What will the next wave of blockchain killer applications be? The computer wave is hard to predict, but there are some interesting emerging categories.
DAOs (Decentralized Autonomous Organizations) are internet-native global collectives that share resources, build products, and work together towards common goals.
Social tokens are a new way for creators to earn money online. They eliminate rent-seeking intermediaries and facilitate the development of micro-economies that grow alongside their fanbases.
Blockchain-based social networks make strong commitments to users and developers, allowing them to build on a solid foundation without worrying about changes in APIs and economics.
Crypto-supported 3D worlds and metaverse experiences allow people to socialize, earn money, and build mini-worlds while ensuring interoperability and true ownership.
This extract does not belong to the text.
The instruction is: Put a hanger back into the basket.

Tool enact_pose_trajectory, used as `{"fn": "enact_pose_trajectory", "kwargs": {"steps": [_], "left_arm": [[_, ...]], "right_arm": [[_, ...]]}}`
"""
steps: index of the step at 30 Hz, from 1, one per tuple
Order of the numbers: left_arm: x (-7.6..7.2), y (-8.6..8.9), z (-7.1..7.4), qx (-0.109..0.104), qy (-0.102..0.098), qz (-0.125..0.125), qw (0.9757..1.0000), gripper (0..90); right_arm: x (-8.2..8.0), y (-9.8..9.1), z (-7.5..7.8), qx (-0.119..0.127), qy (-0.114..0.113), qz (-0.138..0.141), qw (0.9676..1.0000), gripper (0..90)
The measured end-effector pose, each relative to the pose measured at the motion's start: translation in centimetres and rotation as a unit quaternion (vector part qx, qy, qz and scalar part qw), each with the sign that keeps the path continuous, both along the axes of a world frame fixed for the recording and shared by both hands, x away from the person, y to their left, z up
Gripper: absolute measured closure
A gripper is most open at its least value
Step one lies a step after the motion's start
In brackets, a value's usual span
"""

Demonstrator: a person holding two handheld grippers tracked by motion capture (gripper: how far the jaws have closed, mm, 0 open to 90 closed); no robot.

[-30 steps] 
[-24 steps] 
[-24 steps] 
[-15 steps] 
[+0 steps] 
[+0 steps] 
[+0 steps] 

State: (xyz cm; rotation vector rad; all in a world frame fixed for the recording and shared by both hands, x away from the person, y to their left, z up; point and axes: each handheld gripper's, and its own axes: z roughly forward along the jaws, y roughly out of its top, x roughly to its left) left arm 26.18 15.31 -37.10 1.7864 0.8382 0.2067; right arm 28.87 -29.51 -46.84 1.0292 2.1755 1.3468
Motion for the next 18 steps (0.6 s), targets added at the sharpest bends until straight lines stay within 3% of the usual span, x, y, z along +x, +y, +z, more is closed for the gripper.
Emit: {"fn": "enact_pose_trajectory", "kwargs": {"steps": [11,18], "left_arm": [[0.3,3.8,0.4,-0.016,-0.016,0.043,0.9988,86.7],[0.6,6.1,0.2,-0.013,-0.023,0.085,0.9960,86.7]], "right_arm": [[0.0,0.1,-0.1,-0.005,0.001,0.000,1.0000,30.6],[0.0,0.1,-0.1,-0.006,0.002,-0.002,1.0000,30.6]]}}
These are some ideas, but entrepreneurs are better at creating the future than people like me are at predicting it. It’s likely that the best ideas are either yet to be conceived or seem very foreign to us today.
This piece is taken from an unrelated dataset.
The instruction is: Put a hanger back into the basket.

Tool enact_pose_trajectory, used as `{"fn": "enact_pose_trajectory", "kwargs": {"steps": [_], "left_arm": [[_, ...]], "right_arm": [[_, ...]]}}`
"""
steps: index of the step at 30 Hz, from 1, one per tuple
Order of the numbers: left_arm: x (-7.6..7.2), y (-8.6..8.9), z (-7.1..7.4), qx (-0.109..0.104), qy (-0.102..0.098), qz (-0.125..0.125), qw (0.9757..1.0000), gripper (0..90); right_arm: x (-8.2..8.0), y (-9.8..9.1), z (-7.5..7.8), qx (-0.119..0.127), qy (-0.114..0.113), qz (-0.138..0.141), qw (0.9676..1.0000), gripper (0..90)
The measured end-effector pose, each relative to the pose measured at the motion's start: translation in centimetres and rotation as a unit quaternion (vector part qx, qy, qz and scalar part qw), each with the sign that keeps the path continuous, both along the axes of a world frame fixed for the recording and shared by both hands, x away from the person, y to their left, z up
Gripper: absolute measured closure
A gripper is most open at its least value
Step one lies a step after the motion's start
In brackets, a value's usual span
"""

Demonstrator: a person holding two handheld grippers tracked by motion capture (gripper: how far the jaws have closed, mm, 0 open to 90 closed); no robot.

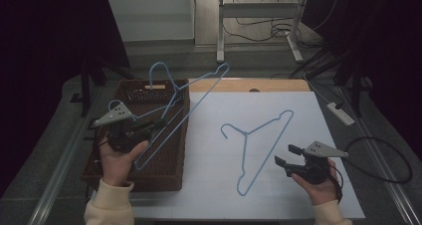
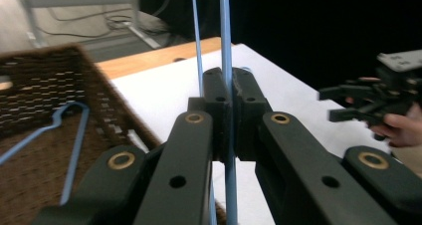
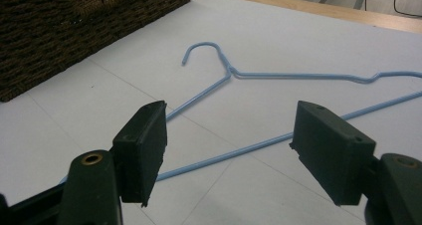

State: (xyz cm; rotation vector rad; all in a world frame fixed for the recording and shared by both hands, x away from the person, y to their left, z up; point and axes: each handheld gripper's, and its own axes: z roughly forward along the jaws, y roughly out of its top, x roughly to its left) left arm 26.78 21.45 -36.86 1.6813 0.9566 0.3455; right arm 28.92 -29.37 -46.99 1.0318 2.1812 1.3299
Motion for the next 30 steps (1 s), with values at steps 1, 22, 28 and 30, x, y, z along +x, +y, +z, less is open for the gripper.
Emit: {"fn": "enact_pose_trajectory", "kwargs": {"steps": [1,22,28,30], "left_arm": [[0.0,0.2,0.0,0.000,0.000,0.005,1.0000,86.7],[0.6,5.3,-1.3,0.019,-0.008,0.057,0.9982,86.7],[1.0,6.1,-2.0,0.031,0.005,0.066,0.9974,86.7],[1.2,6.4,-2.3,0.030,0.011,0.066,0.9973,86.7]], "right_arm": [[0.0,0.0,0.0,-0.001,-0.001,0.000,1.0000,30.6],[0.0,0.1,-0.1,-0.009,-0.003,-0.002,1.0000,30.7],[0.0,0.1,-0.1,-0.009,-0.004,-0.002,1.0000,30.7],[0.0,0.1,-0.1,-0.009,-0.004,-0.002,0.9999,30.7]]}}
If you work in crypto, you get used to outsiders looking at you with curiosity or thinking what you’re doing is foolish or a scam. We often don’t have names for the work people are engaged in. It’s too new.
That’s what it feels like to work at the beginning of an S-curve. Programmable blockchains are the frontier of computing, just like personal computers in the 80s, the internet in the 90s, and mobile devices in the past decade.
We look back at classic moments in computing today and wonder what it felt like to be there.
But you are there! The Homebrew Computer Club of 2021 (note: a famous hacker organization from the late 70s) is like a DAO or Discord server, but the pattern is the same. Enthusiasts share ideas with each other. Hackers tinker at night and on weekends. Those were the good old days------living on the edge.